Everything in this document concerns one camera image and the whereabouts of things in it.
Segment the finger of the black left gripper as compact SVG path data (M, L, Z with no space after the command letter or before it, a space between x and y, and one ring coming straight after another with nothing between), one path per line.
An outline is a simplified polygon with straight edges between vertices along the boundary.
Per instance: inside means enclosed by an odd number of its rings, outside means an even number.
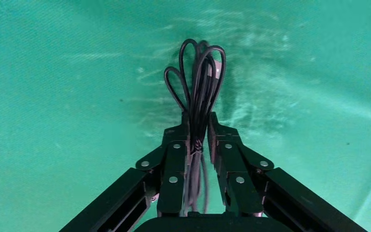
M292 175L245 146L237 129L208 121L211 162L238 232L361 232L363 228Z
M161 217L184 215L188 116L164 130L161 145L86 206L63 232L162 232Z

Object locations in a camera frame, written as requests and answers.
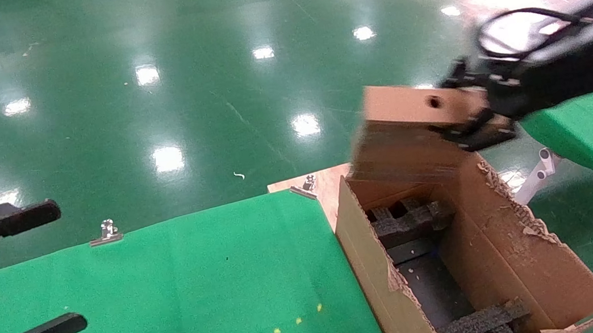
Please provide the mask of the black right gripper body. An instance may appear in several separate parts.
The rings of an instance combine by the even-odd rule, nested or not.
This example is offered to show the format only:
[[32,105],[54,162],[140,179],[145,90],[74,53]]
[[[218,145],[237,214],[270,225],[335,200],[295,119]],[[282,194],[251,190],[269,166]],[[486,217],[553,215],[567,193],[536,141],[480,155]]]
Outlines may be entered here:
[[536,51],[486,91],[494,113],[516,120],[593,93],[593,27]]

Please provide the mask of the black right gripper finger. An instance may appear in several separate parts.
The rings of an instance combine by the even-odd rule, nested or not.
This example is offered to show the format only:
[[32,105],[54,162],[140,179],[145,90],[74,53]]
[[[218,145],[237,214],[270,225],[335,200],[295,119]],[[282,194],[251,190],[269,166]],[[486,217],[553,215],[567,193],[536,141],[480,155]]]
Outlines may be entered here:
[[486,88],[491,82],[483,62],[480,56],[454,59],[447,74],[437,83],[438,89]]
[[466,152],[491,148],[517,137],[514,121],[490,109],[479,111],[463,124],[430,126],[428,129],[439,133],[443,140],[455,143]]

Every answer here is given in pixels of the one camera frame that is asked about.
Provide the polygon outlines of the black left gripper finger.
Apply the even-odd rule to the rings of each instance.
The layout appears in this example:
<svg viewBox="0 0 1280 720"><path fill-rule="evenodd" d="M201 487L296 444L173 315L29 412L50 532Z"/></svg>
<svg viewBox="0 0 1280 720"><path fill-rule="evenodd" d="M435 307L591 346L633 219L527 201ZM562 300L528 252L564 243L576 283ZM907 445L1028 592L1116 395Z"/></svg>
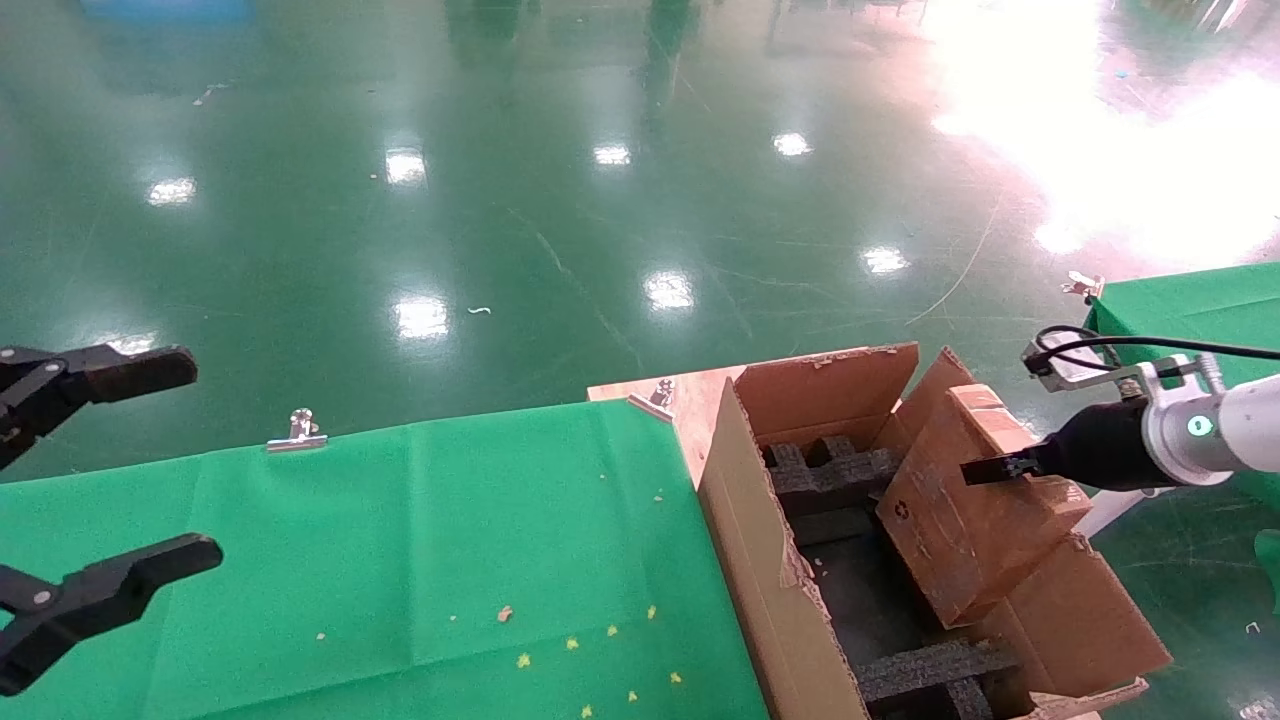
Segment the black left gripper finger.
<svg viewBox="0 0 1280 720"><path fill-rule="evenodd" d="M1 350L1 468L82 407L193 384L198 365L183 346L122 354L109 345L61 352L14 345Z"/></svg>
<svg viewBox="0 0 1280 720"><path fill-rule="evenodd" d="M78 643L138 621L165 585L219 568L221 546L183 534L90 564L59 583L1 568L1 693L29 689Z"/></svg>

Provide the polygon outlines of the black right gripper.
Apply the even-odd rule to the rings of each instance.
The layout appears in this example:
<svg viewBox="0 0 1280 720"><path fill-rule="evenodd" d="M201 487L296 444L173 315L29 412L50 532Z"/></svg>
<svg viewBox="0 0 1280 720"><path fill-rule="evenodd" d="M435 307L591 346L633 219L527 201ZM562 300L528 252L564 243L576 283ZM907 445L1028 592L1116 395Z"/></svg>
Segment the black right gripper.
<svg viewBox="0 0 1280 720"><path fill-rule="evenodd" d="M1094 404L1071 416L1034 448L983 457L961 465L966 486L988 486L1024 477L1062 477L1107 491L1156 489L1161 469L1143 436L1149 401Z"/></svg>

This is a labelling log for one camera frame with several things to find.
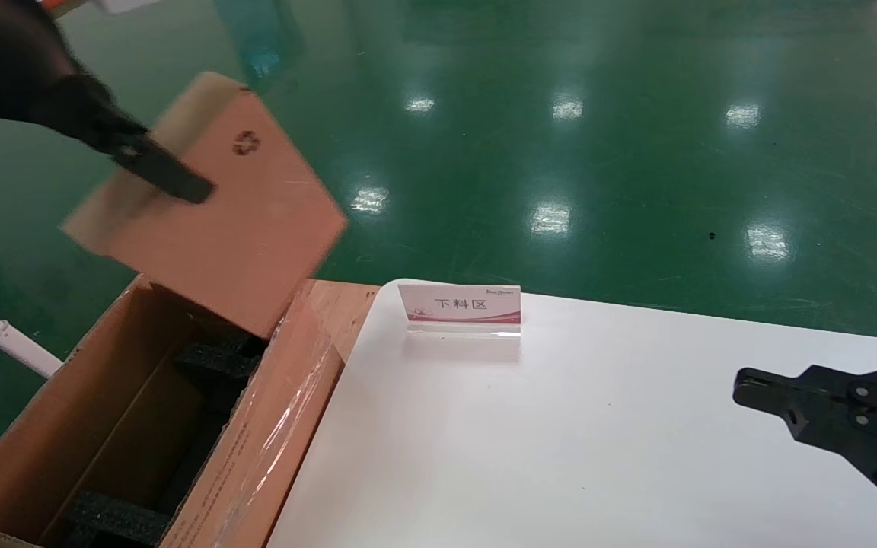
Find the recycle symbol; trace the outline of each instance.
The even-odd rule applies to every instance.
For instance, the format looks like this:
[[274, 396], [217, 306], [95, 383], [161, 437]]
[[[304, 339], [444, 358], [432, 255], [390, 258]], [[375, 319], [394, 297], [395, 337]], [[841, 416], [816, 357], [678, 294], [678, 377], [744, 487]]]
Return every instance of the recycle symbol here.
[[236, 142], [232, 145], [232, 151], [240, 156], [246, 156], [248, 153], [255, 152], [259, 149], [259, 136], [253, 131], [240, 132], [236, 135]]

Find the green floor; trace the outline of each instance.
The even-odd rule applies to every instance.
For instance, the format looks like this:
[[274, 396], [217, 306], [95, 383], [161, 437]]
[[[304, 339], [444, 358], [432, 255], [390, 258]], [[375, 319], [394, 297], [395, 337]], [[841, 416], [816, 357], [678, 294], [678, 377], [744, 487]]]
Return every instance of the green floor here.
[[[250, 82], [351, 216], [324, 278], [877, 336], [877, 1], [161, 0], [62, 26], [146, 122], [202, 70]], [[132, 276], [56, 230], [110, 172], [0, 122], [0, 316], [60, 356]], [[39, 384], [0, 354], [0, 433]]]

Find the white object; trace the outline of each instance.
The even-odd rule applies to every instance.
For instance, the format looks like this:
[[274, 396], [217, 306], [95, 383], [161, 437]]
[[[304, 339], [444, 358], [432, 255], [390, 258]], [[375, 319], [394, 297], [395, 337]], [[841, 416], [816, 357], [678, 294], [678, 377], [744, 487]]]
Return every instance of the white object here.
[[52, 377], [63, 364], [6, 320], [0, 320], [0, 348], [45, 378]]
[[520, 339], [421, 340], [383, 287], [269, 548], [877, 546], [877, 488], [731, 399], [877, 339], [522, 301]]
[[94, 0], [94, 4], [108, 14], [122, 14], [124, 11], [136, 10], [155, 2], [157, 0]]

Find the black foam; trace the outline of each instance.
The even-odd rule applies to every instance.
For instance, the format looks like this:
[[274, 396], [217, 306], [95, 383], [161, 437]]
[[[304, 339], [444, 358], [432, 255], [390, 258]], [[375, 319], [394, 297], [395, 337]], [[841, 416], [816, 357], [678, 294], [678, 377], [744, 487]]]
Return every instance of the black foam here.
[[73, 500], [66, 519], [77, 526], [156, 546], [171, 516], [94, 492], [81, 492]]

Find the white pipe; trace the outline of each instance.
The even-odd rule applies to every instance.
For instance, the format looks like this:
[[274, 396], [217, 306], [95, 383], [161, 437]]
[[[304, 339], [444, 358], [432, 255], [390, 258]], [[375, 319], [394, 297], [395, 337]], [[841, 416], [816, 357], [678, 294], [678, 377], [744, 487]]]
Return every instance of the white pipe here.
[[0, 348], [45, 378], [51, 378], [63, 365], [59, 358], [49, 354], [6, 320], [0, 320]]

● ● ● ● ●

### What you need to do
Without the pictures, write out every line above exactly as it appears.

### Solved exercise
Everything in this document concerns one camera image and the whereabouts of things in it.
Segment the finger of the black left gripper as compact SVG path data (M, L, Z with no space after the command letter or before it, a space between x and y, and one ring coming straight after another with nothing between), one path per line.
An outline is a simplified polygon with straight edges between vertices along the boundary.
Per instance: inside means enclosed by an odd number of its rings, outside means an even number.
M292 175L245 146L237 129L208 121L211 162L238 232L361 232L363 228Z
M161 217L184 215L188 116L164 130L161 145L86 206L63 232L162 232Z

Object locations in a camera frame, written as requests and answers.
Please provide the mask of the black right gripper body. An instance may appear in several separate parts.
The rings of an instance combine by the even-odd rule, nested or not.
This example is offered to show the format only:
[[32,105],[54,162],[140,179],[145,90],[74,53]]
[[[218,145],[237,214],[270,225],[335,200],[295,119]],[[282,194],[251,190],[269,166]],[[486,217],[553,215],[567,193],[536,141],[480,155]]]
Outlines may be entered here:
[[536,51],[486,91],[494,113],[516,120],[593,93],[593,27]]

Please provide the mask of the black right gripper finger. An instance may appear in several separate parts.
The rings of an instance combine by the even-odd rule, nested or not.
This example is offered to show the format only:
[[32,105],[54,162],[140,179],[145,90],[74,53]]
[[[218,145],[237,214],[270,225],[335,200],[295,119]],[[282,194],[251,190],[269,166]],[[486,217],[553,215],[567,193],[536,141],[480,155]]]
Outlines may be entered here:
[[486,88],[491,82],[483,62],[480,56],[454,59],[447,74],[437,83],[438,89]]
[[466,152],[491,148],[517,137],[514,121],[490,109],[479,111],[463,124],[430,126],[428,129],[439,133],[443,140],[455,143]]

Every answer here is given in pixels of the one camera frame that is asked about.
Provide the polygon outlines of the black left gripper finger.
Apply the even-odd rule to the rings of each instance.
The layout appears in this example:
<svg viewBox="0 0 1280 720"><path fill-rule="evenodd" d="M201 487L296 444L173 315L29 412L50 532Z"/></svg>
<svg viewBox="0 0 1280 720"><path fill-rule="evenodd" d="M435 307L591 346L633 219L527 201ZM562 300L528 252L564 243L576 283ZM907 445L1028 592L1116 395Z"/></svg>
Segment the black left gripper finger.
<svg viewBox="0 0 1280 720"><path fill-rule="evenodd" d="M1 350L1 468L82 407L193 384L198 365L183 346L122 354L109 345L61 352L14 345Z"/></svg>
<svg viewBox="0 0 1280 720"><path fill-rule="evenodd" d="M78 643L138 621L165 585L219 568L221 546L183 534L90 564L59 583L1 568L1 693L29 689Z"/></svg>

Provide the polygon outlines of the black right gripper.
Apply the even-odd rule to the rings of each instance.
The layout appears in this example:
<svg viewBox="0 0 1280 720"><path fill-rule="evenodd" d="M201 487L296 444L173 315L29 412L50 532Z"/></svg>
<svg viewBox="0 0 1280 720"><path fill-rule="evenodd" d="M435 307L591 346L633 219L527 201ZM562 300L528 252L564 243L576 283ZM907 445L1028 592L1116 395Z"/></svg>
Segment the black right gripper.
<svg viewBox="0 0 1280 720"><path fill-rule="evenodd" d="M1094 404L1071 416L1034 448L983 457L961 465L966 486L988 486L1024 477L1062 477L1107 491L1156 489L1161 469L1143 436L1149 401Z"/></svg>

This is a labelling log for one camera frame with several things to find.
Find the recycle symbol; trace the outline of each instance.
The even-odd rule applies to every instance.
For instance, the format looks like this:
[[274, 396], [217, 306], [95, 383], [161, 437]]
[[[304, 339], [444, 358], [432, 255], [390, 258]], [[375, 319], [394, 297], [395, 337]], [[841, 416], [816, 357], [678, 294], [678, 377], [744, 487]]]
Return every instance of the recycle symbol here.
[[236, 142], [232, 145], [232, 151], [240, 156], [246, 156], [248, 153], [255, 152], [259, 149], [259, 136], [253, 131], [240, 132], [236, 135]]

Find the green floor; trace the outline of each instance.
The even-odd rule applies to every instance.
For instance, the format looks like this:
[[274, 396], [217, 306], [95, 383], [161, 437]]
[[[304, 339], [444, 358], [432, 255], [390, 258]], [[375, 319], [394, 297], [395, 337]], [[841, 416], [816, 357], [678, 294], [678, 377], [744, 487]]]
Return every instance of the green floor here.
[[[250, 82], [351, 216], [324, 278], [877, 336], [877, 1], [161, 0], [62, 26], [146, 122], [202, 70]], [[132, 276], [56, 230], [110, 172], [0, 122], [0, 316], [60, 356]], [[39, 384], [0, 354], [0, 433]]]

Find the white object; trace the outline of each instance.
The even-odd rule applies to every instance.
For instance, the format looks like this:
[[274, 396], [217, 306], [95, 383], [161, 437]]
[[[304, 339], [444, 358], [432, 255], [390, 258]], [[375, 319], [394, 297], [395, 337]], [[841, 416], [816, 357], [678, 294], [678, 377], [744, 487]]]
Return every instance of the white object here.
[[52, 377], [63, 364], [6, 320], [0, 320], [0, 348], [45, 378]]
[[520, 339], [421, 340], [383, 287], [269, 548], [877, 546], [877, 488], [731, 399], [877, 339], [522, 301]]
[[94, 0], [94, 4], [108, 14], [122, 14], [124, 11], [136, 10], [155, 2], [157, 0]]

Find the black foam; trace the outline of each instance.
The even-odd rule applies to every instance.
For instance, the format looks like this:
[[274, 396], [217, 306], [95, 383], [161, 437]]
[[[304, 339], [444, 358], [432, 255], [390, 258]], [[375, 319], [394, 297], [395, 337]], [[841, 416], [816, 357], [678, 294], [678, 377], [744, 487]]]
Return every instance of the black foam here.
[[73, 500], [66, 519], [77, 526], [156, 546], [171, 516], [94, 492], [81, 492]]

Find the white pipe; trace the outline of each instance.
The even-odd rule applies to every instance.
For instance, the format looks like this:
[[274, 396], [217, 306], [95, 383], [161, 437]]
[[[304, 339], [444, 358], [432, 255], [390, 258]], [[375, 319], [394, 297], [395, 337]], [[841, 416], [816, 357], [678, 294], [678, 377], [744, 487]]]
Return every instance of the white pipe here.
[[0, 348], [45, 378], [51, 378], [63, 365], [59, 358], [49, 354], [6, 320], [0, 320]]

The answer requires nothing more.